Fluid Simulation: A Whole 'Nother Dimension

I finished making my fluid simulation in three dimensions today. Let’s walk through the process

1. Updating Dependencies

This part was, by far, the most infuriating. I started by updating all of the crates with cargo update and then updating all of the flake dependencies by nix flake update. I then went through the project and fixed the syntax changes in wgpu from 0.27 to 0.28. And that should have been the end of it.

1.1. The Sorter

I used a forked crate, wgpu-sort, to handle all of my sorting needs. And, well, after I updated it to the latest version of wgpu, all of the tests miraculously failed.

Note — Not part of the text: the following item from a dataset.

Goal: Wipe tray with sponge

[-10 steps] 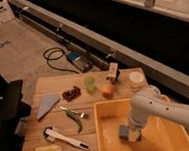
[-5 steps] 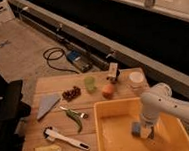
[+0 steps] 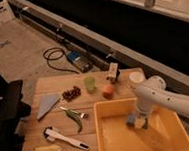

After failing three times to write my own sorter implementation, I spent a good half hour scavenging the internet for code someone else had written. I found wgpu-algorithms, a project that had been very clearly written entirely using AI. However, the tests did work. I then forked it, and went through great lengths to actually make the performance decent.¹ The crate also didn’t necessarily lend itself to having its code be reused by other wgpu projects—wgpu usage was entirely self-contained, there was no API exposed that allowed for usage of a predefined CommandEncoder or ComputePass. Even better, it was almost completely broken for “slow” GPUs (using VT4/128 workgroups).

1.2. `spirv-std`

I’m using a crate (or, rather, ecosystem thereof) to compile Rust code to Standard Portable Intermediate Representation², more commonly known as SPIR or SPIR-V (for its fifth version).

It re-exports glam as its Vec[X] crate of choice, but the version listed in its Cargo.toml doesn’t work. I had to manually go into my Cargo.lock and delete the bad version of glam (which is 0.33) and replace it with the functional 0.31.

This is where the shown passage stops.